▸ **WHAT IS NEEDED**:
Produce word for word the lines of the data below running from the one that has "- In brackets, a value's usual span" to the one that has "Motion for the", inclusive, and no others.

= Beginning of Section =

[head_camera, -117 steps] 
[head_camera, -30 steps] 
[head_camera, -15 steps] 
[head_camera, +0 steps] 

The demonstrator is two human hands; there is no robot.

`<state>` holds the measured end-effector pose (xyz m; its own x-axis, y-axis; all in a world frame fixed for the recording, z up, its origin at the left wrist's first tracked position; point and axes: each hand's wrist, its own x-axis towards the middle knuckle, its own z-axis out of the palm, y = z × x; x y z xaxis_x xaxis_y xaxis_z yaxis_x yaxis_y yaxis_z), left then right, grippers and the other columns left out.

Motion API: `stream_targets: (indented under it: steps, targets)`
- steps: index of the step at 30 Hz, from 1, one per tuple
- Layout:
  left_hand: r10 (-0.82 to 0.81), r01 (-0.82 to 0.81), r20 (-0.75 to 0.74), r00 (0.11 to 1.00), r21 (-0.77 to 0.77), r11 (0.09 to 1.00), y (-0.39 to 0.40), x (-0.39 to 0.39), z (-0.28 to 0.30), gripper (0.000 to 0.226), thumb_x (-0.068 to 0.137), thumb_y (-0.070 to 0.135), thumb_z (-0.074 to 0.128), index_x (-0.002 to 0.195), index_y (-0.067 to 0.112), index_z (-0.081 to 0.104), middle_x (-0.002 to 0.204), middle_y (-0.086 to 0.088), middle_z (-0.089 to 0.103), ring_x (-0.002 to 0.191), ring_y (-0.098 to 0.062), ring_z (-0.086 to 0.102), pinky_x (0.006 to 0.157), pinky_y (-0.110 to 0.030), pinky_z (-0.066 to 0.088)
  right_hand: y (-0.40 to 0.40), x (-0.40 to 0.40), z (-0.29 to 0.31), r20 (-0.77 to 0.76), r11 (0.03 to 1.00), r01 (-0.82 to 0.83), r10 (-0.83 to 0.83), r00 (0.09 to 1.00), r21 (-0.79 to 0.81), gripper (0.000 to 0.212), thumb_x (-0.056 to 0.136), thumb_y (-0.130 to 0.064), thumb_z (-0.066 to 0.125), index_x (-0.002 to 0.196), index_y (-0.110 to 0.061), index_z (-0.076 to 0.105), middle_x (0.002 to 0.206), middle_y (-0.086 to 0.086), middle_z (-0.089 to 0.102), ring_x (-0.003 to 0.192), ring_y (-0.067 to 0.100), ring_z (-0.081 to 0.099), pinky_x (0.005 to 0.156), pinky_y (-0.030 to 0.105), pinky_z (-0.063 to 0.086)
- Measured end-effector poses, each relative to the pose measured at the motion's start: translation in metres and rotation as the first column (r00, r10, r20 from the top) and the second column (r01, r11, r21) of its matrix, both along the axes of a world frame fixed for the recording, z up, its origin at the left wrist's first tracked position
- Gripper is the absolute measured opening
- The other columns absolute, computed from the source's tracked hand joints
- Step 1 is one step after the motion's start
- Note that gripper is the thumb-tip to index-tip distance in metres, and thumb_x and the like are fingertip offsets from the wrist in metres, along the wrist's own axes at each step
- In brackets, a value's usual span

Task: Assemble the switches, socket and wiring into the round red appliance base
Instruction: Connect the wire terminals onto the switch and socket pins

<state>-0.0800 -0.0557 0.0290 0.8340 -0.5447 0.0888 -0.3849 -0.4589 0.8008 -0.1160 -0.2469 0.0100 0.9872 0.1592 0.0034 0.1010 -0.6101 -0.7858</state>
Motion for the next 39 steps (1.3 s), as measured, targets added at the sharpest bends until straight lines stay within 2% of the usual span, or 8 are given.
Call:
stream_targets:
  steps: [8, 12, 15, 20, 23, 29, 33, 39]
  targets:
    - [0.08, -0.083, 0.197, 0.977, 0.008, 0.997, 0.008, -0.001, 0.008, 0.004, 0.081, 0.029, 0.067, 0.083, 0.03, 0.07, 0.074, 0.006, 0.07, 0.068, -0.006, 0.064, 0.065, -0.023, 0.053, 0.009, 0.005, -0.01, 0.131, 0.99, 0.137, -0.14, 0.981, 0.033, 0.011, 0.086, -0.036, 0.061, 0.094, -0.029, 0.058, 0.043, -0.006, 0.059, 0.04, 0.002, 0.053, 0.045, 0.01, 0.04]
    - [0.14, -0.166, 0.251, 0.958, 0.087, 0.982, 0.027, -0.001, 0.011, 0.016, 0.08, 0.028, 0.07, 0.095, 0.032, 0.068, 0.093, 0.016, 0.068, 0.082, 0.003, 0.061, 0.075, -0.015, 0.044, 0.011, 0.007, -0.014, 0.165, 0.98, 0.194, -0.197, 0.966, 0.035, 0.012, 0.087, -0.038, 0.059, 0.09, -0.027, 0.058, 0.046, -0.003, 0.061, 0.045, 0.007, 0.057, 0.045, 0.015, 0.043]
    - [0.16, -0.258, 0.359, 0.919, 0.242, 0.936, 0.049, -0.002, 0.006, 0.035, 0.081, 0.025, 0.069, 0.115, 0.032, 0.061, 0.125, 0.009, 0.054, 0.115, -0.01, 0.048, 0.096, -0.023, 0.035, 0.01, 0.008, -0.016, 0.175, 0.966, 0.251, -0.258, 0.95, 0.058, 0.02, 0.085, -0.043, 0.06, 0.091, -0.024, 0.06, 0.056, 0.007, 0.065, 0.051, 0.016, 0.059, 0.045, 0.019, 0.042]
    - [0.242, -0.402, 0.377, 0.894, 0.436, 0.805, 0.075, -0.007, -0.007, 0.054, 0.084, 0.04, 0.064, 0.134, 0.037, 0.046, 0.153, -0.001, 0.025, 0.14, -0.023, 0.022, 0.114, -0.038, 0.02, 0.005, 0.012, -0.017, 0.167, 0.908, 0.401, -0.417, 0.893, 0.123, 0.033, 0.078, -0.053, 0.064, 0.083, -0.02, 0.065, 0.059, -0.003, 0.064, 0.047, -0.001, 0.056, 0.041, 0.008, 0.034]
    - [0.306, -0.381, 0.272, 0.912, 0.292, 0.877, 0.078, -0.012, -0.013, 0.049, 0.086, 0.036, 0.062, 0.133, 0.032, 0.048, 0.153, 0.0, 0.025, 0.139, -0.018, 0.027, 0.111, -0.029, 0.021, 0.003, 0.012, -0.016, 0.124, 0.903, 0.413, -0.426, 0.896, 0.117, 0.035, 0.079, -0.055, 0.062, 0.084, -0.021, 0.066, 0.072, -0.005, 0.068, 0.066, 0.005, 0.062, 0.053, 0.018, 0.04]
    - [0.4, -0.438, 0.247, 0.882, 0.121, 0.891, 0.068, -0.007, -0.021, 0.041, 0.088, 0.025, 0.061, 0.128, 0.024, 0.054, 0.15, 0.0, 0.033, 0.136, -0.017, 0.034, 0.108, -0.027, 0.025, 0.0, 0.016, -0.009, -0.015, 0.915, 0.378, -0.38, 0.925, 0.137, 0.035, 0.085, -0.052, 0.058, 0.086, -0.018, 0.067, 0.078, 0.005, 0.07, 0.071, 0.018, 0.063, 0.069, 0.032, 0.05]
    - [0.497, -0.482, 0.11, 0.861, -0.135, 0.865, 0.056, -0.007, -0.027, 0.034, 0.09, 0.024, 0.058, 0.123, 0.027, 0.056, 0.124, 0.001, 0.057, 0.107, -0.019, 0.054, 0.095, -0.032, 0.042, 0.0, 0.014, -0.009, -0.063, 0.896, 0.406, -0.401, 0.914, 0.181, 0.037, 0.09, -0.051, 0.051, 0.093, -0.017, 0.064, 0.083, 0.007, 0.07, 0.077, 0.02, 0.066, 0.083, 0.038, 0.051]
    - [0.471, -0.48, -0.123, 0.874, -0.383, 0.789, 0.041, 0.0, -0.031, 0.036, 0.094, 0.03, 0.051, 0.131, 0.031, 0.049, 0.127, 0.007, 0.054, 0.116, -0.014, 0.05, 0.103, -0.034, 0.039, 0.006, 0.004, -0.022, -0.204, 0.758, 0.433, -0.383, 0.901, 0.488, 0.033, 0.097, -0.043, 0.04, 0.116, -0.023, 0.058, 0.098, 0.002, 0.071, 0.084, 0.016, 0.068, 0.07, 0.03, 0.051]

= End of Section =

▸ **YOUR RESPONSE**:
- In brackets, a value's usual span

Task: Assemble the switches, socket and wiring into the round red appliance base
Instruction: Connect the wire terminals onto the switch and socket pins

<state>-0.0800 -0.0557 0.0290 0.8340 -0.5447 0.0888 -0.3849 -0.4589 0.8008 -0.1160 -0.2469 0.0100 0.9872 0.1592 0.0034 0.1010 -0.6101 -0.7858</state>
Motion for the next 39 steps (1.3 s), as measured, targets added at the sharpest bends until straight lines stay within 2% of the usual span, or 8 are given.

Nothing else is needed to finish the exercise.